### WHAT TO PRODUCE
Every entry below should be repeated exactly; the pictures should not.

[Data excerpts]
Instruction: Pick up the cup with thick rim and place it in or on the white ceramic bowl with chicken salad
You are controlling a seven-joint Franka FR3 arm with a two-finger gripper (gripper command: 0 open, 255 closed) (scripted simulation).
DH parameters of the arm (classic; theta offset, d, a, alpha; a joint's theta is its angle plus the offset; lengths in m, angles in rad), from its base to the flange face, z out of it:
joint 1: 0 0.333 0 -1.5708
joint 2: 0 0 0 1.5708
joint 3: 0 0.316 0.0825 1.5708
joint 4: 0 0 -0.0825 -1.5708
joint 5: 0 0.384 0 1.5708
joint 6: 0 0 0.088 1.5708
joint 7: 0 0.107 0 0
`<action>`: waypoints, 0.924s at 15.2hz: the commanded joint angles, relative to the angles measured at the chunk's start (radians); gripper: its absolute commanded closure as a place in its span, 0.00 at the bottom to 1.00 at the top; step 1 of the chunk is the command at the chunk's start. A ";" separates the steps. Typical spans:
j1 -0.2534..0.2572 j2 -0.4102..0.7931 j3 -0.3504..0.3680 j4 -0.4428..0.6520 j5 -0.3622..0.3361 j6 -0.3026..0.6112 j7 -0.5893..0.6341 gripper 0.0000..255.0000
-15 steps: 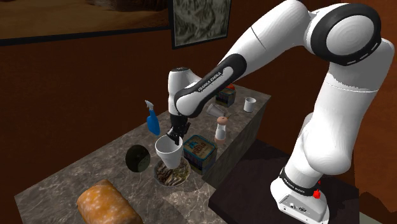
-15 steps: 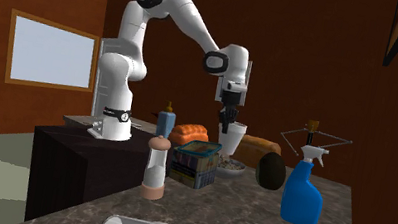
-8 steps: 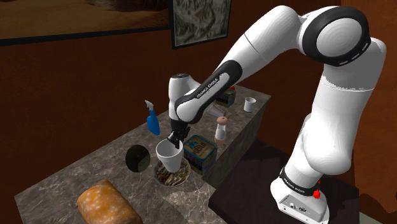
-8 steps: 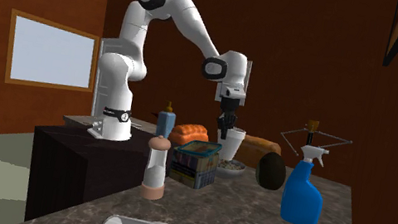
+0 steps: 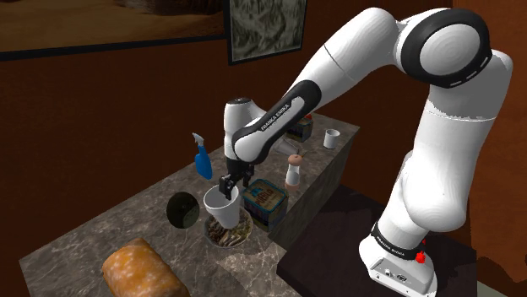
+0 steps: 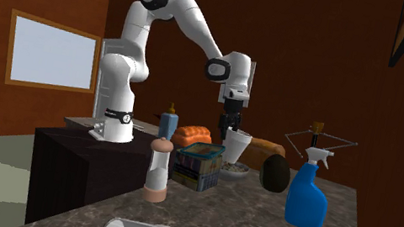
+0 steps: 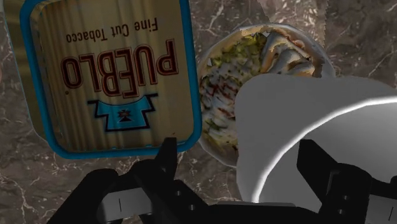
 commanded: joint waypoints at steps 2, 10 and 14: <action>0.000 0.000 0.000 0.000 0.000 0.000 0.000 0.00; -0.007 -0.096 -0.003 0.029 0.005 -0.125 -0.004 0.00; -0.007 -0.096 -0.003 0.029 0.005 -0.125 -0.004 0.00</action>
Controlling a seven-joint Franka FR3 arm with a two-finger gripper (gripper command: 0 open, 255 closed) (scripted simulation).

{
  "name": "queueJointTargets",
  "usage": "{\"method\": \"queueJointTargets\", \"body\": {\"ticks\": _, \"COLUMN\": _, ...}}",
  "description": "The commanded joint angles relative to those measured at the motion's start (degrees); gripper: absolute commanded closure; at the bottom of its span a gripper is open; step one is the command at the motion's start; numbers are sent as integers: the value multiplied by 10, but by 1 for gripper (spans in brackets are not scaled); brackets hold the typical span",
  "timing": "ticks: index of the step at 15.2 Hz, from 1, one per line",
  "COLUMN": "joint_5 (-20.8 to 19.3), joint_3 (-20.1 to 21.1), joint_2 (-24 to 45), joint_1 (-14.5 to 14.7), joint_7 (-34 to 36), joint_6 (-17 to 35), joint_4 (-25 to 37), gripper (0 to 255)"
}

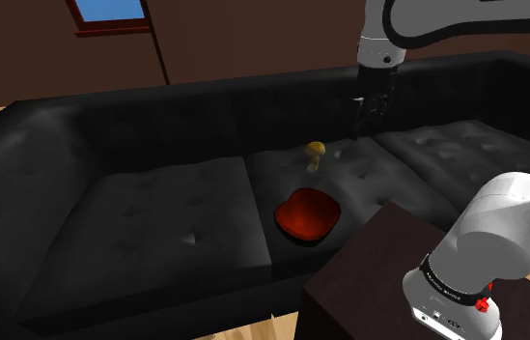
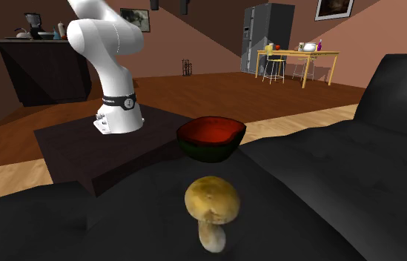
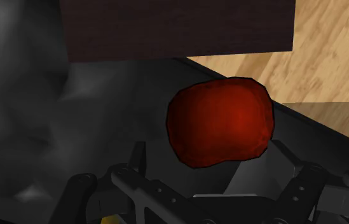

### OUTPUT BELOW
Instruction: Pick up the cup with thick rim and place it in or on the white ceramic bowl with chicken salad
You are controlling a seven-joint Franka FR3 arm with a two-finger gripper (gripper command: 0 open, 255 closed) (scripted simulation).
DH parameters of the arm (classic; theta offset, d, a, alpha; a joint's theta is its angle plus the offset; lengths in m, angles in rad), from its base to the flange face, z out of it:
joint 1: 0 0.333 0 -1.5708
joint 2: 0 0 0 1.5708
joint 3: 0 0.316 0.0825 1.5708
joint 4: 0 0 -0.0825 -1.5708
joint 5: 0 0.384 0 1.5708
joint 6: 0 0 0.088 1.5708
joint 7: 0 0.107 0 0
`<action>`: waypoints, 0.924s at 15.2hz: the commanded joint angles, relative to the angles measured at the chunk's start (radians); gripper: its absolute commanded closure as a place in its span, 0.00 at the bottom to 1.00 at the top; step 1 of the chunk is the command at the chunk's start. A ";" separates the steps. Typical spans:
j1 -0.2534..0.2572 j2 -0.4102..0.7931 j3 -0.3504..0.3680 j4 -0.4428..0.6520 j5 -0.3622..0.3361 j6 -0.3026..0.6112 j7 -0.5893..0.6341 gripper 0.0000..255.0000
-15 steps: 
-15 steps: 
-8 steps: 
-8 steps: 
+0 steps: 
+0 steps: 
+0 steps: 
 commanded: joint waypoints at steps 2, 10 and 14: <action>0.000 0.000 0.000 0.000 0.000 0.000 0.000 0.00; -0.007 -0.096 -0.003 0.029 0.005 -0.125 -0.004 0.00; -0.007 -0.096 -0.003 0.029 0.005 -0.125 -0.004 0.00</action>
Controlling a seven-joint Franka FR3 arm with a two-finger gripper (gripper command: 0 open, 255 closed) (scripted simulation).

{
  "name": "queueJointTargets",
  "usage": "{\"method\": \"queueJointTargets\", \"body\": {\"ticks\": _, \"COLUMN\": _, ...}}",
  "description": "The commanded joint angles relative to those measured at the motion's start (degrees); gripper: absolute commanded closure; at the bottom of its span a gripper is open; step one is the command at the motion's start; numbers are sent as integers: the value multiplied by 10, but by 1 for gripper (spans in brackets are not scaled); brackets hold the typical span",
  "timing": "ticks: index of the step at 15.2 Hz, from 1, one per line",
  "COLUMN": "joint_5 (-20.8 to 19.3), joint_3 (-20.1 to 21.1), joint_2 (-24 to 45), joint_1 (-14.5 to 14.7), joint_7 (-34 to 36), joint_6 (-17 to 35), joint_4 (-25 to 37), gripper (0 to 255)"
}

There is nothing more to the exercise.